**Work instructions**
For each line below that includes the word "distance", make a copy.

**Data listing**
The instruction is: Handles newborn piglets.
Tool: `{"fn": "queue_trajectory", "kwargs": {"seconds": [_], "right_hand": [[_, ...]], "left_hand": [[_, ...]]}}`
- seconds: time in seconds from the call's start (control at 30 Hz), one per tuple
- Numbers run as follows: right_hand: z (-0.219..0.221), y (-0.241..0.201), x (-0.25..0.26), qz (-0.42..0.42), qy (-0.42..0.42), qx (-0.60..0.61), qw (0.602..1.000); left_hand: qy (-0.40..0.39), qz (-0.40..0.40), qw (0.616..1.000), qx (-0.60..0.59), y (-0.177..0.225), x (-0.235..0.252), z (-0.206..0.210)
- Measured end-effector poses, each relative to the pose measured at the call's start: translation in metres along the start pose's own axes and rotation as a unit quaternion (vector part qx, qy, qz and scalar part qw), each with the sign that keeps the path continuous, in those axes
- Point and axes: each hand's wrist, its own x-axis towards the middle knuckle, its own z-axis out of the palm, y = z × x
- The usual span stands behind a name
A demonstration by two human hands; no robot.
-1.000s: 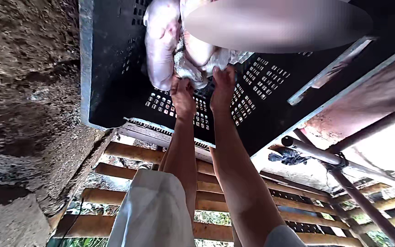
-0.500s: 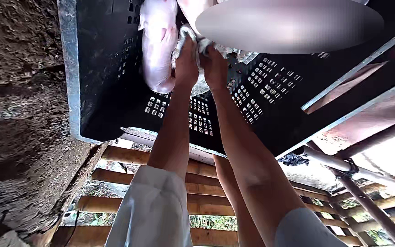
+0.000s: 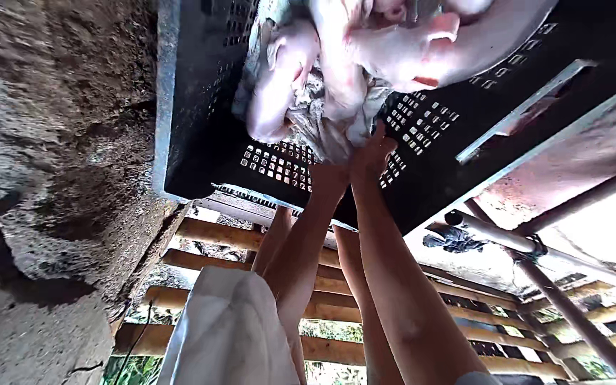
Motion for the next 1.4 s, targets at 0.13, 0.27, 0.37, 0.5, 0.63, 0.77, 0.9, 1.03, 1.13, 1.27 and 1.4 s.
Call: {"fn": "queue_trajectory", "kwargs": {"seconds": [0.13,0.27,0.37,0.5,0.63,0.77,0.9,1.03,1.13,1.27,1.4], "right_hand": [[0.003,-0.009,0.013,-0.204,-0.067,0.009,0.977],[0.018,0.006,0.044,-0.135,-0.255,-0.125,0.949],[0.015,-0.005,0.038,-0.126,-0.237,-0.178,0.947],[0.056,-0.007,0.045,-0.311,-0.310,-0.065,0.896],[0.059,-0.016,0.031,-0.186,-0.307,-0.130,0.924],[0.063,0.009,0.040,-0.161,-0.308,-0.020,0.937],[0.031,0.005,0.055,-0.155,-0.104,0.104,0.977],[0.020,-0.002,0.082,-0.073,-0.052,0.186,0.978],[0.002,-0.012,0.091,0.026,-0.009,0.183,0.983],[-0.030,-0.031,0.116,0.020,0.078,0.238,0.968],[-0.044,-0.043,0.145,-0.031,0.086,0.195,0.977]], "left_hand": [[0.094,0.055,0.994,0.013,-0.015,0.010,0.002],[-0.120,0.113,0.986,-0.001,-0.016,0.029,0.003],[-0.168,0.119,0.978,0.035,-0.003,0.008,-0.010],[-0.081,0.057,0.994,0.044,-0.019,-0.036,-0.031],[0.038,0.067,0.997,-0.014,-0.050,-0.080,-0.051],[0.182,0.102,0.975,-0.078,-0.075,-0.108,-0.058],[0.362,0.166,0.910,-0.119,-0.089,-0.118,-0.050],[0.437,0.182,0.872,-0.123,-0.071,-0.101,-0.088],[0.462,0.186,0.862,-0.095,-0.039,-0.052,-0.158],[0.427,0.098,0.897,-0.066,0.012,0.020,-0.260],[0.434,0.039,0.890,-0.134,0.011,0.048,-0.282]]}}
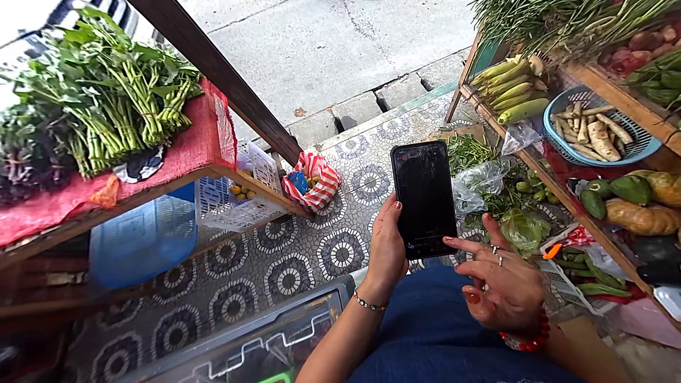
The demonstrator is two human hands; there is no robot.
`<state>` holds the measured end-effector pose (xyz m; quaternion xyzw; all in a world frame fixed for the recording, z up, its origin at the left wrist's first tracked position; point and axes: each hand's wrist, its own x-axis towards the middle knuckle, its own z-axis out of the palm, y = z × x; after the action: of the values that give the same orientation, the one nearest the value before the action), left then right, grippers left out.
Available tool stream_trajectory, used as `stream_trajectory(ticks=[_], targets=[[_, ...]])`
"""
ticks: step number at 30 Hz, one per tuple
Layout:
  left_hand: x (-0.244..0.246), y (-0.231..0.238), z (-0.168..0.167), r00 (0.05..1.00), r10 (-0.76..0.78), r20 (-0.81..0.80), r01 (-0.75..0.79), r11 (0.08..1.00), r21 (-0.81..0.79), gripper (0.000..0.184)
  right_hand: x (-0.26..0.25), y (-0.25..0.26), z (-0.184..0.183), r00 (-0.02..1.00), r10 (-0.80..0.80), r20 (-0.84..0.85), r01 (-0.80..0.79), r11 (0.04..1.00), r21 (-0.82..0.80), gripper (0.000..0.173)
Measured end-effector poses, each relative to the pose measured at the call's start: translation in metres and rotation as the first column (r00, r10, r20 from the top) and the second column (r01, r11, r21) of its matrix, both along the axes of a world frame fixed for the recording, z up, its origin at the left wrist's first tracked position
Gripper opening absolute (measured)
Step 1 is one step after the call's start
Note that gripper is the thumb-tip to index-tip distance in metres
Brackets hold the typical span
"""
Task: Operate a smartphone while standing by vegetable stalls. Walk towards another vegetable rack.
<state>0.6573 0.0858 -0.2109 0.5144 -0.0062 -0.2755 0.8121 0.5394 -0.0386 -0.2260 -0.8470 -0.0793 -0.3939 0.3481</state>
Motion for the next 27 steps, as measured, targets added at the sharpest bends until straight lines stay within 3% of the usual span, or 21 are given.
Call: stream_trajectory(ticks=[9,27], targets=[[-0.002,-0.004,0.000,1.000,-0.003,0.008,0.003,1.000,-0.006,0.048,0.006,0.016,-0.007,0.999,0.047,-0.001,-0.046,0.992,-0.115,0.055],[0.000,-0.003,-0.002,0.999,0.025,-0.029,-0.026,0.999,-0.030,0.047,0.000,0.006,0.002,1.000,0.019,-0.005,-0.019,0.999,-0.043,0.051]])
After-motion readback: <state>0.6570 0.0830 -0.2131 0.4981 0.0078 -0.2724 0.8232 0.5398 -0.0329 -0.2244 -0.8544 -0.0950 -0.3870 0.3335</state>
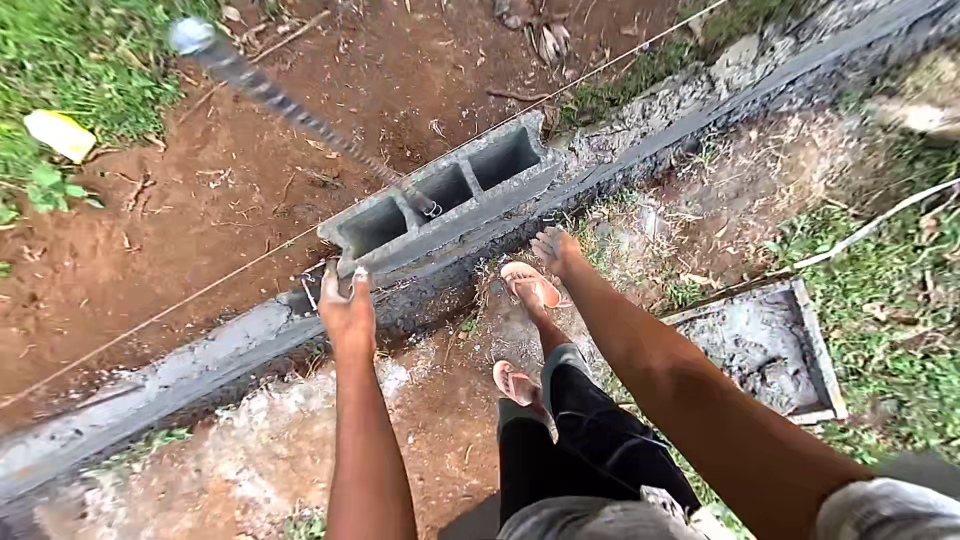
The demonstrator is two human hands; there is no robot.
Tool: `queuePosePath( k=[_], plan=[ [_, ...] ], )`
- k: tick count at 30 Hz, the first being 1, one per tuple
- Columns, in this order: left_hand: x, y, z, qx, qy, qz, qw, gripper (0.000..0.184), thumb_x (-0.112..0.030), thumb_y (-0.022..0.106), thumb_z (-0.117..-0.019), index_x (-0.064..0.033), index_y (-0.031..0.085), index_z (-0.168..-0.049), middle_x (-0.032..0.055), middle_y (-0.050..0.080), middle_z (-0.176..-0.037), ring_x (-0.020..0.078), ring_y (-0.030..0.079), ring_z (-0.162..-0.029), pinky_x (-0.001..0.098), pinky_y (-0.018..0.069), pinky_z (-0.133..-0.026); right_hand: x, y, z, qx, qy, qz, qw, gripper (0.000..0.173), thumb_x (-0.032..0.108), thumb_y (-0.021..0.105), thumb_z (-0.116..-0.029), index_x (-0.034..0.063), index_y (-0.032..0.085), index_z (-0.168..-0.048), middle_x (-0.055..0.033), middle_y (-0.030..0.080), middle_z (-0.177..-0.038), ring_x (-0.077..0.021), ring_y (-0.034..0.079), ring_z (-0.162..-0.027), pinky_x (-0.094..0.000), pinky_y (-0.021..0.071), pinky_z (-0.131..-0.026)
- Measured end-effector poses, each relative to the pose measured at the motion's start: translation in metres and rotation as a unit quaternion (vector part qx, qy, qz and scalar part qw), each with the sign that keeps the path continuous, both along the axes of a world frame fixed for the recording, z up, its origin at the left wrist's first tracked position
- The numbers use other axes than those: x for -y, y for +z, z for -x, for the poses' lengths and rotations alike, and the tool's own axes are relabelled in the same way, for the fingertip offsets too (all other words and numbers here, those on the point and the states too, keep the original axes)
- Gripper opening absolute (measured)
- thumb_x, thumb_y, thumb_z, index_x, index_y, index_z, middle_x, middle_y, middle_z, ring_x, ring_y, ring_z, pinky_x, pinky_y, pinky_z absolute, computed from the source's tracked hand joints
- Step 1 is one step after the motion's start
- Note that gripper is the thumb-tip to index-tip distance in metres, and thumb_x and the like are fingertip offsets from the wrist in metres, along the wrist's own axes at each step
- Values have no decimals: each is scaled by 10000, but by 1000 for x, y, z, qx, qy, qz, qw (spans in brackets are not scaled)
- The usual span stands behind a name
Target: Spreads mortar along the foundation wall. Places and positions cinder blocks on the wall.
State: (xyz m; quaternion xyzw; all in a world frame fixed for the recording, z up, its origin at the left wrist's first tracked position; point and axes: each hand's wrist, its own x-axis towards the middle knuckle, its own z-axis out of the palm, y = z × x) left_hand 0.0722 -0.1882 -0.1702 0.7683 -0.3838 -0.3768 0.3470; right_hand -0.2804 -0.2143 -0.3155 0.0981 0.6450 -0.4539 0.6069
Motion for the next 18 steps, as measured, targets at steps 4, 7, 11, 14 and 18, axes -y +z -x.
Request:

**Expected answer**
Note that gripper is the thumb-tip to index-tip distance in metres
- Note that gripper is the thumb-tip to index-tip distance in metres, and thumb_x and the like are fingertip offsets from the wrist in metres, along the wrist's own axes at each step

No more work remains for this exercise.